3. Contingent resource


These existing discoveries could deliver 11 million b/d, or 22%, of future supply. This cohort forms the next generation of pre-FID developments, but each must overcome challenges to achieve commerciality.

4. Yet-to-find

Last, but not least, yet-to-find. We calculate new discoveries bring in 16 million b/d, the biggest share and almost one-third of future supply. The number is based on empirical analysis of past discovery rates, future assumptions for exploration spend and prospectivity.

Can yet-to-find deliver this much oil at reasonable cost? It looks more realistic today than in the recent past. Liquids reserves discovered that are potentially commercial was around 5 billion barrels in 2017 and again in 2018, close to the late 2030s ‘ask’. Moreover, exploration is creating value again, and we have argued consistently that more companies should be doing it.

But at the same time, it’s the high-risk option, and usually last in the merit order – exploration is the final top-up to meet demand. There’s a danger that new discoveries – higher cost ones at least – are squeezed out if demand’s not there or new, lower-cost supplies emerge. Tight oil’s rapid growth has disrupted the commercialisation of conventional discoveries this decade and is re-shaping future resource capture strategies.

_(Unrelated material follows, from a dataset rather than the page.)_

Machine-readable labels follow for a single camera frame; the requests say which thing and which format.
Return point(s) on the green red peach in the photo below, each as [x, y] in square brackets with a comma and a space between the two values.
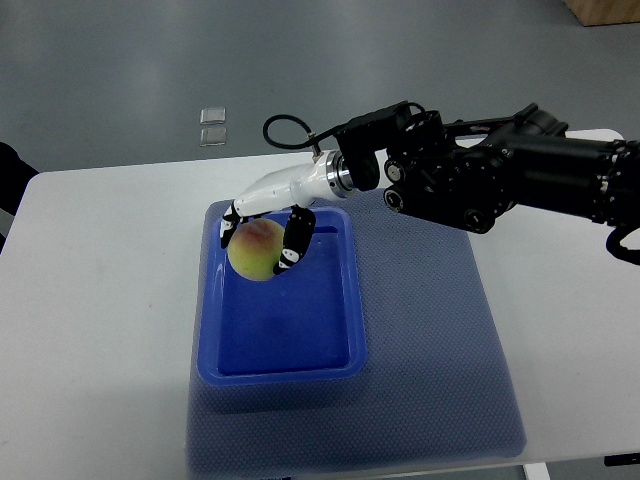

To sustain portfolios, many companies have shifted away from exclusively relying on exploration to emphasising lower risk opportunities. These mostly revolve around commercialising existing reserves on the books, whether improving recovery rates from fields currently in production (reserves growth) or undeveloped discoveries (contingent resource).

Emerging technology may pose a greater threat to exploration in the future. Evolving technology has always played a central role in boosting expected reserves from known fields. What’s different in 2019 is that the industry is on the cusp of what might be a technological revolution. Advanced seismic imaging, data analytics, machine learning and artificial intelligence, the cloud and supercomputing will shine a light into sub-surface’s dark corners.

Combining these and other new applications to enhance recovery beyond tried-and-tested means could unlock more reserves from existing discoveries – and more quickly than we assume. Equinor is now aspiring to 60% from its operated fields in Norway. Volume-wise, most upside may be in the giant, older, onshore accumulations with low recovery factors (think ExxonMobil and Chevron’s latest Permian upgrades). In contrast, 21st century deepwater projects tend to start with high recovery factors.

If global recovery rates could be increased by a percentage or two from the average of around 30%, reserves growth might contribute another 5 to 6 million b/d in the 2030s. It’s just a scenario, and perhaps makes sweeping assumptions. But it’s one that should keep conventional explorers disciplined and focused only on the best new prospects.